* **Work instructions**: For every line below that includes the word "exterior", add one; report the final number and nothing else.

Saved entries
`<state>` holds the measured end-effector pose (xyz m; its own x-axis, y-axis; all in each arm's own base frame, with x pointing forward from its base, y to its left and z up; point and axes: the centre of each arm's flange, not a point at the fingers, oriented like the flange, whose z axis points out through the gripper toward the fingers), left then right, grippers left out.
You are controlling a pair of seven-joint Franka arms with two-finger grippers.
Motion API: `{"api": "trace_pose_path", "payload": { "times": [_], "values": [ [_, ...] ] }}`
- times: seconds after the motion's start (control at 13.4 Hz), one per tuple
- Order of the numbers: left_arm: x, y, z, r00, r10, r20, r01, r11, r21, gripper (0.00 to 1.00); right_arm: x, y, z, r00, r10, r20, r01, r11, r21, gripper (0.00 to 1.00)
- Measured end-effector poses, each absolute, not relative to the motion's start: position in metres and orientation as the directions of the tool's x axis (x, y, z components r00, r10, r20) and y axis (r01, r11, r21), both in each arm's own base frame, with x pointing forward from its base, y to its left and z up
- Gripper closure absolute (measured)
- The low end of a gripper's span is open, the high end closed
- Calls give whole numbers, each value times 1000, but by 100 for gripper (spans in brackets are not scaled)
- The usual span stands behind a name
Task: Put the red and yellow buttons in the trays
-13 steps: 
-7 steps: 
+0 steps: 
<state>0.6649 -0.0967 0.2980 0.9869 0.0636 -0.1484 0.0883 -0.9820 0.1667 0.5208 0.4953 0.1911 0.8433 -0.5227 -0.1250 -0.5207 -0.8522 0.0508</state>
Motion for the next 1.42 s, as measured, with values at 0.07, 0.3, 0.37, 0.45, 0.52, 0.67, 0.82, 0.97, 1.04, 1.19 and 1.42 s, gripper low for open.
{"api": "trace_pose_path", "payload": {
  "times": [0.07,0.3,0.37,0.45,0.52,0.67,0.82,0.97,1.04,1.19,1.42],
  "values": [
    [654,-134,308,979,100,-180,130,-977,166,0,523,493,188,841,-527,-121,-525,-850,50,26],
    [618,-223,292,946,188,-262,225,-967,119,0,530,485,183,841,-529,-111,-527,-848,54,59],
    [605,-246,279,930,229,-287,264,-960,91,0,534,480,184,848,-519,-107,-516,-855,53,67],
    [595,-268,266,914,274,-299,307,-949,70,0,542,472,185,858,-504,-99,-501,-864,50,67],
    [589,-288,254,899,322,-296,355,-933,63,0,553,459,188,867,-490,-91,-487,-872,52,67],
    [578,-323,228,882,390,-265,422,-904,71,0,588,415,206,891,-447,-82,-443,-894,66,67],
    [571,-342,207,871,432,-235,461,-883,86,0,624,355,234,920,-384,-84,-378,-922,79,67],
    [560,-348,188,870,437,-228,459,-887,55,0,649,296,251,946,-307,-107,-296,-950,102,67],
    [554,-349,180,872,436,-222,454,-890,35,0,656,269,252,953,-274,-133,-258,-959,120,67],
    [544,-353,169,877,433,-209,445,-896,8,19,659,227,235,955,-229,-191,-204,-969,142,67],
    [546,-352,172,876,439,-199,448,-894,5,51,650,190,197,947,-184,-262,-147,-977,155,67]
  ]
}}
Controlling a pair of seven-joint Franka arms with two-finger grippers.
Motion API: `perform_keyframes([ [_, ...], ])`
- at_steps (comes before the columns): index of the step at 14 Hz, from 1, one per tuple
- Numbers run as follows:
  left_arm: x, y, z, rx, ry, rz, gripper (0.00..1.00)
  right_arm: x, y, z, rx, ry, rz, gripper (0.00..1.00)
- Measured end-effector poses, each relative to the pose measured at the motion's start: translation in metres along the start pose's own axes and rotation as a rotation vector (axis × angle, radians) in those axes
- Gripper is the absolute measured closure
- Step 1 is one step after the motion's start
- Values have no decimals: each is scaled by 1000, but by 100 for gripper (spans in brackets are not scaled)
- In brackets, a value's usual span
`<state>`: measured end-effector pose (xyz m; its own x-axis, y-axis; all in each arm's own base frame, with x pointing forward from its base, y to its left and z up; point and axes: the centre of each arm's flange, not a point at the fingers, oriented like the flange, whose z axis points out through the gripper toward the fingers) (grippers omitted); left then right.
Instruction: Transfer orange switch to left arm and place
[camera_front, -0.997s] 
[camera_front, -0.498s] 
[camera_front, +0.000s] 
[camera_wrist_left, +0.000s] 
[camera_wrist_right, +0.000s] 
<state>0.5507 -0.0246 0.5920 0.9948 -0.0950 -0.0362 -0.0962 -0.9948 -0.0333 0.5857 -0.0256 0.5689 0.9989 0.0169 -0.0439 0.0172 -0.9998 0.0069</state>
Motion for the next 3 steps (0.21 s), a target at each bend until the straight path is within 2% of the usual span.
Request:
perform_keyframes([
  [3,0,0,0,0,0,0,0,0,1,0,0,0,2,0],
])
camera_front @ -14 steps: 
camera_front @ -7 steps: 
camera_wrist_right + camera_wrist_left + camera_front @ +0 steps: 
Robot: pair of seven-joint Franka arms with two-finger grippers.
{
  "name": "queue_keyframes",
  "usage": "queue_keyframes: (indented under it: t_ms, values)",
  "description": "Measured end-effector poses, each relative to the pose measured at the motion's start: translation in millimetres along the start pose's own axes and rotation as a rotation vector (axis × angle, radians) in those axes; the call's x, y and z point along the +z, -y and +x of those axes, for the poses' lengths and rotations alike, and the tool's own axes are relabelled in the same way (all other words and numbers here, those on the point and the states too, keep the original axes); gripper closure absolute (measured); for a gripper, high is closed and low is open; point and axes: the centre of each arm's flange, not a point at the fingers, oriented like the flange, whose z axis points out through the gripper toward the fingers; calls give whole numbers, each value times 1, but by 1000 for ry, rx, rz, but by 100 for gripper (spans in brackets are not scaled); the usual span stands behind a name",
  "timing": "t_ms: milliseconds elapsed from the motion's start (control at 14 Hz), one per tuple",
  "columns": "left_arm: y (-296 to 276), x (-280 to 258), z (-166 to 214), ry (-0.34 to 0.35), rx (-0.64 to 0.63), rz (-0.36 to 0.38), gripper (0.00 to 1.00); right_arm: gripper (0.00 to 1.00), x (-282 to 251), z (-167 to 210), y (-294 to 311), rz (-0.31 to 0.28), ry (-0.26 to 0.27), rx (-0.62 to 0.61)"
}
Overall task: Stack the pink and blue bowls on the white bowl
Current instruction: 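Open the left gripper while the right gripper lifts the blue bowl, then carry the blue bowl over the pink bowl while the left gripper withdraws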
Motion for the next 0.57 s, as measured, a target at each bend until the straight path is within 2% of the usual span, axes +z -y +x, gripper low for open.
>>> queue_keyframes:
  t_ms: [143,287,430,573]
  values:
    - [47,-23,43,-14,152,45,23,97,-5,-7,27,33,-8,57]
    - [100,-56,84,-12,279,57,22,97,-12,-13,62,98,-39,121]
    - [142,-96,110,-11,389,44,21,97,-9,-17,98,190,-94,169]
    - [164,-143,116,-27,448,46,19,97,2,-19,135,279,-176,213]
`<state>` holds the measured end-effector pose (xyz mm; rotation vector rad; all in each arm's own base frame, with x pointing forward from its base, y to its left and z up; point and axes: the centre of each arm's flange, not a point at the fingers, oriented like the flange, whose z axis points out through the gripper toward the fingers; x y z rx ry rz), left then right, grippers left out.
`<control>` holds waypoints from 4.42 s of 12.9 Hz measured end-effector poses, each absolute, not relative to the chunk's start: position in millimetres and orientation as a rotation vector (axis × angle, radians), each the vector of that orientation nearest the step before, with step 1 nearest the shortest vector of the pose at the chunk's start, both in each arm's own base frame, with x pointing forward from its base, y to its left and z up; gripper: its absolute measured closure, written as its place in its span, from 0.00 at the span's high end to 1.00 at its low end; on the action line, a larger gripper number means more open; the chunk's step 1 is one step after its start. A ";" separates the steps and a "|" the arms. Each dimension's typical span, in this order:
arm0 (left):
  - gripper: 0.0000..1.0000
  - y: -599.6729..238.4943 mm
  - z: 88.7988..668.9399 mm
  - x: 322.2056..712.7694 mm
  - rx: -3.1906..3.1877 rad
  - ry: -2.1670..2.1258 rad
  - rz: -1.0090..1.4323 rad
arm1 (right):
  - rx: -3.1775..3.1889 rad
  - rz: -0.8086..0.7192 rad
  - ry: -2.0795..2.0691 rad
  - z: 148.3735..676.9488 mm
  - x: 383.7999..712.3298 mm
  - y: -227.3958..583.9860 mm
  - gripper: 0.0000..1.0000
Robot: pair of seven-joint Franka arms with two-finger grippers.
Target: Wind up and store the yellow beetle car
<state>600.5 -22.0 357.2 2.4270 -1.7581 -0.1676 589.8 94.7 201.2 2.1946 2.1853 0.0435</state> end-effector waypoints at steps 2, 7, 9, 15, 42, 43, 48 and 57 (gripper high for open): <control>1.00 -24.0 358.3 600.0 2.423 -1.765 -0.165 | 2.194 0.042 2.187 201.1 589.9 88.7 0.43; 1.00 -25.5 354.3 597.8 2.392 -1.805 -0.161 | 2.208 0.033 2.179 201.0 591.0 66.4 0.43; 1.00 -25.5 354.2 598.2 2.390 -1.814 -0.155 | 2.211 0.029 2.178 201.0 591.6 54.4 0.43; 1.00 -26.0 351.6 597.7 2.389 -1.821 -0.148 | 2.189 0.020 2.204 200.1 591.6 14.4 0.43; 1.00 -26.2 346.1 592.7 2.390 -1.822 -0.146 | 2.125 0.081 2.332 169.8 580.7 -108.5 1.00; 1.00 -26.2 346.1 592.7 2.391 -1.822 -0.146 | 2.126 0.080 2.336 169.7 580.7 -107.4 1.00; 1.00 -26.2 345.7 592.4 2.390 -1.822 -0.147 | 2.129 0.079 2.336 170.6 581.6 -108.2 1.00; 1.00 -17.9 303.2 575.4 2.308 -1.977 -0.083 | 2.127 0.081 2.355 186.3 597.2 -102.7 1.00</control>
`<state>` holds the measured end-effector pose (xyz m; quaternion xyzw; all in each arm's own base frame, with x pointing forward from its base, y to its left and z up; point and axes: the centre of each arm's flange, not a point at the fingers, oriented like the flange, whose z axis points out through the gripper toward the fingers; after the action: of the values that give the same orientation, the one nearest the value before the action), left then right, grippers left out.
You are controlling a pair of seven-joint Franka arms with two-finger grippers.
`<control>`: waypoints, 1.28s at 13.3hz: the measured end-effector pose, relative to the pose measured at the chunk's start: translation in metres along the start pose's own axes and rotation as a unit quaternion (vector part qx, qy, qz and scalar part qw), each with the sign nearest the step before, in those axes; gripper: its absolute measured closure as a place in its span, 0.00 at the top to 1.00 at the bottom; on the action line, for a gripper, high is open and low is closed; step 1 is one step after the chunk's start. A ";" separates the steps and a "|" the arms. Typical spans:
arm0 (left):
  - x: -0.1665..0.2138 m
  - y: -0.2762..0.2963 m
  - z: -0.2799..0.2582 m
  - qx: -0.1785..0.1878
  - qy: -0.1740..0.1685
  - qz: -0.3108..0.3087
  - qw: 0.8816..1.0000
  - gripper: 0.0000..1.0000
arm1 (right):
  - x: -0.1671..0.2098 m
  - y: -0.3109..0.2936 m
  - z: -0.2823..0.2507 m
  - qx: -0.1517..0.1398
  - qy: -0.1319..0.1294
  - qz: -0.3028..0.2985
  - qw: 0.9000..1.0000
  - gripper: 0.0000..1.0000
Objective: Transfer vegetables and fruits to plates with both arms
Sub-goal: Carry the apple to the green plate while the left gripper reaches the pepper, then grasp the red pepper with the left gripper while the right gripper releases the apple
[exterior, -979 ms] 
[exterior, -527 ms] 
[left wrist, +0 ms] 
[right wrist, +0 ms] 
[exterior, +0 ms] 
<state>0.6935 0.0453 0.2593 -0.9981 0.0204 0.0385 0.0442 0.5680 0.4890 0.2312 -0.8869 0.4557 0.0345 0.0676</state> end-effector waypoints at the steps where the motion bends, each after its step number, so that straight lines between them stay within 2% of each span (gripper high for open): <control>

* **Your solution**: 3